*Provided data*
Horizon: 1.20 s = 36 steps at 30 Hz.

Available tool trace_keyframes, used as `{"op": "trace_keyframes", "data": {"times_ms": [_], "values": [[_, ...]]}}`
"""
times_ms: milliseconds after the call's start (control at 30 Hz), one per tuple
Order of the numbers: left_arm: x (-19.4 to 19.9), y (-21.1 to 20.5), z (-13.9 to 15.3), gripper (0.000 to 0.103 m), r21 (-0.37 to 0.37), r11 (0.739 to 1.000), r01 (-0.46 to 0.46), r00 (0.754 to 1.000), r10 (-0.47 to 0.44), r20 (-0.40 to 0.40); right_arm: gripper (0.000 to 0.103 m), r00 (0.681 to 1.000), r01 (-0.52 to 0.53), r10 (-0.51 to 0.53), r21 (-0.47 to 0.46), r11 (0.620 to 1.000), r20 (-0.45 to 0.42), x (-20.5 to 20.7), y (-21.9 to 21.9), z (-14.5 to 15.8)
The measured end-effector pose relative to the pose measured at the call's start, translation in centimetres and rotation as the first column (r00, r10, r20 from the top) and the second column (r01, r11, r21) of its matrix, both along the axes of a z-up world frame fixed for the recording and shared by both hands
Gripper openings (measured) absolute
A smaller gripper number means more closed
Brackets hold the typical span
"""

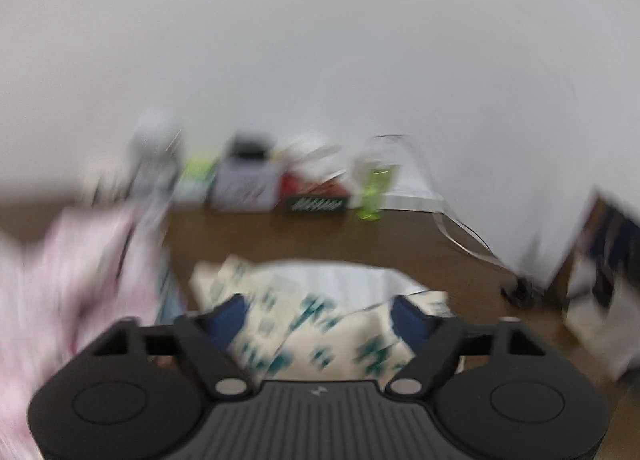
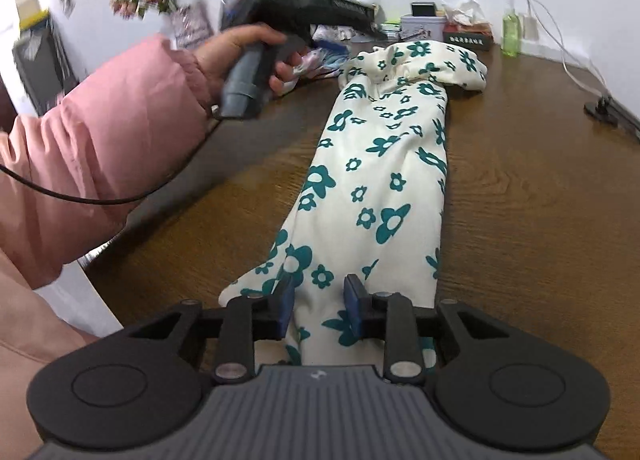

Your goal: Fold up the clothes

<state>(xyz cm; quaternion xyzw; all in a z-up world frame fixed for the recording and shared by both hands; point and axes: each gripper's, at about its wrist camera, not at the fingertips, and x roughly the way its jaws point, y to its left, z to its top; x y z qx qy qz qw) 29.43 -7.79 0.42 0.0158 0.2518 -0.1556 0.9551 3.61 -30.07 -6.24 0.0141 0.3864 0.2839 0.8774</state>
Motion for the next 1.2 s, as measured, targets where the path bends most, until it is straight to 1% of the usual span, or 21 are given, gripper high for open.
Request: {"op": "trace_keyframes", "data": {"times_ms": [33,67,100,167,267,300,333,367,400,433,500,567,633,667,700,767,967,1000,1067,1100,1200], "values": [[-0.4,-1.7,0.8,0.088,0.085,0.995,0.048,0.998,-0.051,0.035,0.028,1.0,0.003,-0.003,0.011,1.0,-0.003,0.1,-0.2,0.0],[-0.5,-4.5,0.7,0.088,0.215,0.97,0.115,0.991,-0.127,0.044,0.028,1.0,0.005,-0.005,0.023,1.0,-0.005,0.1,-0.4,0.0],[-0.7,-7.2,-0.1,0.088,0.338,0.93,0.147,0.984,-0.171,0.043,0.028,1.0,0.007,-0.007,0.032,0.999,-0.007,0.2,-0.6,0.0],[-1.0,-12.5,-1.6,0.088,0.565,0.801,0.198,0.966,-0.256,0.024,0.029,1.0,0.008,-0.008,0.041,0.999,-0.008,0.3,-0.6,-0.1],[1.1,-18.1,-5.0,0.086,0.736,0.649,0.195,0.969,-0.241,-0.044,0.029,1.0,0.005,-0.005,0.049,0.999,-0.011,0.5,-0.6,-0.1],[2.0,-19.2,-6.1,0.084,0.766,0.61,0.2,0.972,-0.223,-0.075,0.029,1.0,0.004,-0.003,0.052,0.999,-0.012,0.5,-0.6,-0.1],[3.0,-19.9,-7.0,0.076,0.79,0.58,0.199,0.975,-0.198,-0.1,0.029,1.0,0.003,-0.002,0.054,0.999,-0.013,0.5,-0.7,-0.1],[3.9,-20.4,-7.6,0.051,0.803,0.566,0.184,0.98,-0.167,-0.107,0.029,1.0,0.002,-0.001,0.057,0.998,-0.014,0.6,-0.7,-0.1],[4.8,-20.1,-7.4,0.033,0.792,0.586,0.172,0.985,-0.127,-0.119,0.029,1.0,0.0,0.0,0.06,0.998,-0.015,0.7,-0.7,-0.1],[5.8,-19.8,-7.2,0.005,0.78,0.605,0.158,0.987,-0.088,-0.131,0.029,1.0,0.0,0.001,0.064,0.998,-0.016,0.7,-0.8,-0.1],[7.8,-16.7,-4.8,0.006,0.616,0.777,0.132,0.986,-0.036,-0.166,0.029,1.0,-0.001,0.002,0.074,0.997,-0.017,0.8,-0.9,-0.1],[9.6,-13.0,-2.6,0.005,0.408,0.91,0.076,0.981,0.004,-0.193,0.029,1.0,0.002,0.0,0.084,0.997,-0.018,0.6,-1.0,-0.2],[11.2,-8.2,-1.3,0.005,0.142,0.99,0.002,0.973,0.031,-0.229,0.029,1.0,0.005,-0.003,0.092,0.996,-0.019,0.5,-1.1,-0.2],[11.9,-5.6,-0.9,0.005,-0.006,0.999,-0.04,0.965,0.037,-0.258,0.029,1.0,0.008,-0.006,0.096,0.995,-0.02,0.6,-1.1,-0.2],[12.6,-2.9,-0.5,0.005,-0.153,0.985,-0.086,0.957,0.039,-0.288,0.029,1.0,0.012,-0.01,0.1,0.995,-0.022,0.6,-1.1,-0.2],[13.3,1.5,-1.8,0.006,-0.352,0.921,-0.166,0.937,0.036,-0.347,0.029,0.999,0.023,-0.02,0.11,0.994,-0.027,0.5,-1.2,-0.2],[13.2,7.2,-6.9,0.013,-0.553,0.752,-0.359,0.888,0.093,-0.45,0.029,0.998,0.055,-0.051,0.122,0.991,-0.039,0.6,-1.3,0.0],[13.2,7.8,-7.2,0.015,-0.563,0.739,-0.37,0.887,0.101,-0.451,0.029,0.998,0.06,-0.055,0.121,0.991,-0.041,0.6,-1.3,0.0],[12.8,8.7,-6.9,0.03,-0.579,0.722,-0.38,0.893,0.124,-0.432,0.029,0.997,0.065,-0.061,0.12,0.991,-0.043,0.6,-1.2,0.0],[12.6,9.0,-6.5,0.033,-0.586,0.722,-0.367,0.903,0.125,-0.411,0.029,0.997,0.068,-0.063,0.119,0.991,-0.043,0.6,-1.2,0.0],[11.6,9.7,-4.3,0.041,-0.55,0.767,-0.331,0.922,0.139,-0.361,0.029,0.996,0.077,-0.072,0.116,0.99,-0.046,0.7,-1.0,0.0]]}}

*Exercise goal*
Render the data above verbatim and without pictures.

*Expected answer*
Horizon: 1.20 s = 36 steps at 30 Hz.

Available tool trace_keyframes, used as `{"op": "trace_keyframes", "data": {"times_ms": [_], "values": [[_, ...]]}}`
"""
times_ms: milliseconds after the call's start (control at 30 Hz), one per tuple
Order of the numbers: left_arm: x (-19.4 to 19.9), y (-21.1 to 20.5), z (-13.9 to 15.3), gripper (0.000 to 0.103 m), r21 (-0.37 to 0.37), r11 (0.739 to 1.000), r01 (-0.46 to 0.46), r00 (0.754 to 1.000), r10 (-0.47 to 0.44), r20 (-0.40 to 0.40); right_arm: gripper (0.000 to 0.103 m), r00 (0.681 to 1.000), r01 (-0.52 to 0.53), r10 (-0.51 to 0.53), r21 (-0.47 to 0.46), r11 (0.620 to 1.000), r20 (-0.45 to 0.42), x (-20.5 to 20.7), y (-21.9 to 21.9), z (-14.5 to 15.8)
The measured end-effector pose relative to the pose measured at the call's start, translation in centimetres and rotation as the first column (r00, r10, r20 from the top) and the second column (r01, r11, r21) of its matrix, both along the axes of a z-up world frame fixed for the recording and shared by both hands
Gripper openings (measured) absolute
A smaller gripper number means more closed
Brackets hold the typical span
"""


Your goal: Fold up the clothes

<state>(xyz cm; quaternion xyzw; all in a z-up world frame fixed for the recording and shared by both hands; point and axes: each gripper's, at about its wrist camera, not at the fingertips, and x roughly the way its jaws point, y to its left, z to its top; x y z qx qy qz qw) 29.43 -7.79 0.42 0.0158 0.2518 -0.1556 0.9551 3.61 -30.07 -6.24 0.0141 0.3864 0.2839 0.8774</state>
Motion for the next 1.2 s, as measured, targets where the path bends most, until it is straight to 1% of the usual span, or 21 are given, gripper high for open.
Request: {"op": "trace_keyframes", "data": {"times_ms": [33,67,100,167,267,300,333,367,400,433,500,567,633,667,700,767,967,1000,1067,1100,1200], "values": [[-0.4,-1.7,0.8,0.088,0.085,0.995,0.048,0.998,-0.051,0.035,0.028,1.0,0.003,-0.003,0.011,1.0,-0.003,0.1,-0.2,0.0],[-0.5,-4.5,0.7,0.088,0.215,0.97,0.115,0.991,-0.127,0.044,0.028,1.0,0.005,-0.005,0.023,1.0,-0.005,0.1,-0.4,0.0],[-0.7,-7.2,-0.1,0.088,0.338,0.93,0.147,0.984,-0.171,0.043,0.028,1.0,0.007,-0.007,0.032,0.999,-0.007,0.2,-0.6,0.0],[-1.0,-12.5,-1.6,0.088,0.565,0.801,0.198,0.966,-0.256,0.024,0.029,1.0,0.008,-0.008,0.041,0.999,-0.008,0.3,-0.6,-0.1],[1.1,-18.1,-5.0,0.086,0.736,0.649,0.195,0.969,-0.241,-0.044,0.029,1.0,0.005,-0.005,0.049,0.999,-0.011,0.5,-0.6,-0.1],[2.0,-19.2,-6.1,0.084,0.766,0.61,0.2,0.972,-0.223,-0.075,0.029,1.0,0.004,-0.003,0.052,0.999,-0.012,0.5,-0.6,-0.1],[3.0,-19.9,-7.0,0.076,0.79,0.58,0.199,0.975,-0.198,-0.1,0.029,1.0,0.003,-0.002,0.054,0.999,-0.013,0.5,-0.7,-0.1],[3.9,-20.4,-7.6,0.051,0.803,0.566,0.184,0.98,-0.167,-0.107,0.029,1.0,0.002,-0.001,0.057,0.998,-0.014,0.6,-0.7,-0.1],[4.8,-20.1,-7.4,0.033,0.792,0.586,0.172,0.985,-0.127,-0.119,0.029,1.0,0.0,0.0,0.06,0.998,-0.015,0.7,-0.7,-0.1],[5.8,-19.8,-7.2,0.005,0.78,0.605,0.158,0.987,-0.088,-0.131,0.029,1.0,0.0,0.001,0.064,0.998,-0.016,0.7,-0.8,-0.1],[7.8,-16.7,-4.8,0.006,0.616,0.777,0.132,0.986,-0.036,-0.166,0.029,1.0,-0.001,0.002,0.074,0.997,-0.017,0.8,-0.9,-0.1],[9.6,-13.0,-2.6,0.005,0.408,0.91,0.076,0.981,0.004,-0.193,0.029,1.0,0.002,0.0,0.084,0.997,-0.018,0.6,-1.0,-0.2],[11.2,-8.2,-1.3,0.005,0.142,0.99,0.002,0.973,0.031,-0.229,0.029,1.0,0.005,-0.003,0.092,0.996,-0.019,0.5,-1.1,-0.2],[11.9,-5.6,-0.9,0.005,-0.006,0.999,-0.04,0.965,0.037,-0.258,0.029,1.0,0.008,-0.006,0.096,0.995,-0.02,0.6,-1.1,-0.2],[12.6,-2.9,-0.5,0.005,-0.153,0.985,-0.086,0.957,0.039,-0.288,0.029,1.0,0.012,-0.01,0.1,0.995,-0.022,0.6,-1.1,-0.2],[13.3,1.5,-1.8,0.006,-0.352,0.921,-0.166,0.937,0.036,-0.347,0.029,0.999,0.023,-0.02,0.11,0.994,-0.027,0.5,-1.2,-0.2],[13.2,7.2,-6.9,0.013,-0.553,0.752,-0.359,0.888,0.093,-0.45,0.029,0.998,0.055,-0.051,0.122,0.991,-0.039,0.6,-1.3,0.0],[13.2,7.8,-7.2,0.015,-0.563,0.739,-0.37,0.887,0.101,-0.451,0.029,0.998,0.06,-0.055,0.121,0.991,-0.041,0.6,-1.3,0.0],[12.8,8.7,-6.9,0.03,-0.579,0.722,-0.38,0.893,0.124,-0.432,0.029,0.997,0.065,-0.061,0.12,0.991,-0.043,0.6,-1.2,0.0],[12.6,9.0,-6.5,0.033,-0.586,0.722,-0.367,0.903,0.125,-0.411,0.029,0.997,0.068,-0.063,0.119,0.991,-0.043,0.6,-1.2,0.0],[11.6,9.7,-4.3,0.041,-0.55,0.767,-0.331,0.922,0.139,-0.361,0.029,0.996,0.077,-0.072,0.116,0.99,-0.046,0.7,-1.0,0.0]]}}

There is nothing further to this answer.